With thumbtack, I’m paying around 8-40 dollars a lead, and the majority of them are lowballing me or are ghosting me completely.

With Airbnb, I’ve found it impossible to compete with prices, majority of them basically want free cleanings.

Google Ads; My conversion rate has been really expensive. Have only one booking from 300-400 clicks.

Needless to say I’ve lost a lot of money, and am not sure how I can recoup.

I’ve recently cut my prices by 50%, and have added a promo code, and am planning on passing out as many flyers/door hangers as possible.

Have started to spam on nextdoor as well.

This is my website: theroutineclean.com

Would love suggestions and critique.

Suggestion

Where are you sending your google ads clicks? To your normal website homepage? Or to a customized landing page?

Just took a look at the website. Couple suggestions

  1. Feels a little scammy (low trust signals) due to:

    1. lack of real photos

    2. lack of reviews

    3. lack of prior work examples

    4. popups blasting up with discounts

  2. Your lead capture form will deter leads

    1. asks for all of the info up front => overwhelming psychologically

    2. gives the price up front before you get contact info => no way for you to follow up after they compare prices and forget your name

    3. the call to action has the same weight as the form options

    4. the slider is not an intuitive way for folks to choose inputs (range boxes is better imo, doesn’t need to be too precise)

  3. Make sure to have a landing page specifically designed for the advertisement you created (message matching)

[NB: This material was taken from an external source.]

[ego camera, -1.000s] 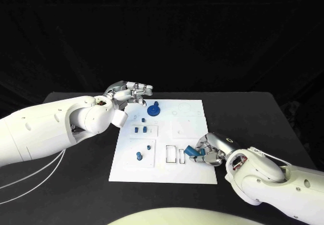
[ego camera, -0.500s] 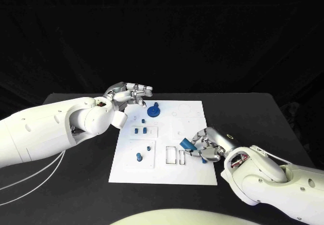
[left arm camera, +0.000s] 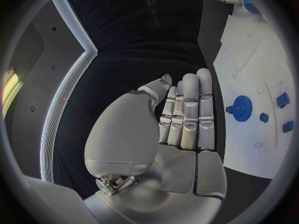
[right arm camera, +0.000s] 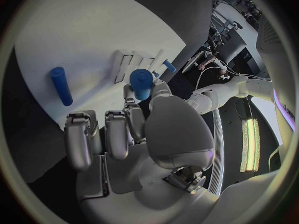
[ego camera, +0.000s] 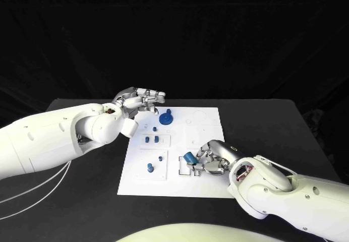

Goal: Assemble the parts on the task board

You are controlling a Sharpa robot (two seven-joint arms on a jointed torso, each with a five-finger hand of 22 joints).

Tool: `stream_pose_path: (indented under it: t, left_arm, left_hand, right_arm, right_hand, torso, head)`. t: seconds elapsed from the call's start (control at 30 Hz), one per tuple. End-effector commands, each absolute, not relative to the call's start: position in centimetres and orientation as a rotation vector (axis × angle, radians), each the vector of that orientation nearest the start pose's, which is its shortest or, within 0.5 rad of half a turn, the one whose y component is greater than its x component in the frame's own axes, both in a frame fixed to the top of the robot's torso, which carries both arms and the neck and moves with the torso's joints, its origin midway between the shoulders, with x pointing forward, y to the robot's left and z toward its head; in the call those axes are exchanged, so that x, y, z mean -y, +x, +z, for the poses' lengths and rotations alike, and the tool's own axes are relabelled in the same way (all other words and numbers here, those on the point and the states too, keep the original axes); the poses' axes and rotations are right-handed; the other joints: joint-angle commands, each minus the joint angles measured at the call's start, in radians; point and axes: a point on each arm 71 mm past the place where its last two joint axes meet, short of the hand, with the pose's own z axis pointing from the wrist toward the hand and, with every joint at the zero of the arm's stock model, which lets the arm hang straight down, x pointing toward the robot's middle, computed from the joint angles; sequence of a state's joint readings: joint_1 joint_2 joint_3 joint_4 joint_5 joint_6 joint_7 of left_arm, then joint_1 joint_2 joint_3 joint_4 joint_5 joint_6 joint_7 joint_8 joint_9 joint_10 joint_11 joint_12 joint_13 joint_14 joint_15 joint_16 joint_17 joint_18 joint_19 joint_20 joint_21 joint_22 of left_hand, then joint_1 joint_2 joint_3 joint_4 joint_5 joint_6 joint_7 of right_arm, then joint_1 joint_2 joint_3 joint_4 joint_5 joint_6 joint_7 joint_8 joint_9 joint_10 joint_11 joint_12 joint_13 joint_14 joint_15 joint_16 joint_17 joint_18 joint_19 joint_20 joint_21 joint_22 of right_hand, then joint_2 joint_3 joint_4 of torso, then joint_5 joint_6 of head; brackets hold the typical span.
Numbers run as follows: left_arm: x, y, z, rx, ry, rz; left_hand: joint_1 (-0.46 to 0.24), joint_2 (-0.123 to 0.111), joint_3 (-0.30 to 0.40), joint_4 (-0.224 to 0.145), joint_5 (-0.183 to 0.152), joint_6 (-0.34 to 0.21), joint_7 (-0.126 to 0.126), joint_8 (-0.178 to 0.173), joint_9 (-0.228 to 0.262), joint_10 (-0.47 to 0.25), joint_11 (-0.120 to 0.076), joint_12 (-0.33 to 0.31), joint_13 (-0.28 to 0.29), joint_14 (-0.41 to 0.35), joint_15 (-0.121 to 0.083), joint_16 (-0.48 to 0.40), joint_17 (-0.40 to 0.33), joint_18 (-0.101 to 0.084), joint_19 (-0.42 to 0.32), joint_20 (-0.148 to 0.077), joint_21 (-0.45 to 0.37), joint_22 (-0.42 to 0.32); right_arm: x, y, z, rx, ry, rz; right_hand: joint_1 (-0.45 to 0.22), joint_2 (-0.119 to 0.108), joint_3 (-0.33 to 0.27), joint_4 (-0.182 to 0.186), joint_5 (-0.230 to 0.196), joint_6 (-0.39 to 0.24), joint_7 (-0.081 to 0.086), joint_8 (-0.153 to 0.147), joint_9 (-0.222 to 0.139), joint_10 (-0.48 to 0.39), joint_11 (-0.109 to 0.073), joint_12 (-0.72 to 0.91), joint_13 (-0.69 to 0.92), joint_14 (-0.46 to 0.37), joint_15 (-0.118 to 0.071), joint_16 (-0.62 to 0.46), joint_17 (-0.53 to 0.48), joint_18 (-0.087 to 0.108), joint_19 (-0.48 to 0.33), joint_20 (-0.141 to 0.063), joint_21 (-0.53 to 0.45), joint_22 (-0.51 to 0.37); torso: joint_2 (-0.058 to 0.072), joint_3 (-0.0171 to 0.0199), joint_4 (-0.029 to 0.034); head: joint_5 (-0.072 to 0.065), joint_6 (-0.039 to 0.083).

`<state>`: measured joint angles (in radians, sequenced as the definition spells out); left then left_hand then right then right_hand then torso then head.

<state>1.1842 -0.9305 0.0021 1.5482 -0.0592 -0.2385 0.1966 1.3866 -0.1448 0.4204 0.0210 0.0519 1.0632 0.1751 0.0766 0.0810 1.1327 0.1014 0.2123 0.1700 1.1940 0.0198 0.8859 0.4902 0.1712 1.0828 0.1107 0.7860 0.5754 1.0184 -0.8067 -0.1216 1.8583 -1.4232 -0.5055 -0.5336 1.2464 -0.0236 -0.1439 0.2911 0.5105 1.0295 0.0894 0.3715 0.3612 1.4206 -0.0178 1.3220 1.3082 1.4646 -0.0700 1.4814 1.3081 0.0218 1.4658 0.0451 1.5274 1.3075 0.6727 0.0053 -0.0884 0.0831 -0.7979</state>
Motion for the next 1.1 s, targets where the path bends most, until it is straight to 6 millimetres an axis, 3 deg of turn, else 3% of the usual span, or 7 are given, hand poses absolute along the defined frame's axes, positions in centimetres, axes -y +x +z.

    1. it should message match the words used in the advert

    2. it should have an easy and clear call to action

    3. it should be loaded with high trust

  4. Make sure to tune your google ads to high intent keywords, conversions reported, and get high relevance score from google

    1. figure out which keywords have the highest intent for your services, especially niches that other competitors may not be targeting out of laziness

    2. narrowly scoped keywords prevents google from stuffing garbage clicks onto your account (no broad match)

    3. measure and report conversions to google so that their algo can help tune who it sends to you (otherwise, it’ll send you the bottom of the barrel since you’re not telling it you care)

    4. ensure to maximize the relevance of your page by converting your visitors and having relevant keywords on your landing page

For junk removal, I made a robot that creates all the ads for me so I can test out different marketing messages and experiment more easily.

We’re getting leads for ~$5-15/lead and closing half of them since theyre only going to one of us.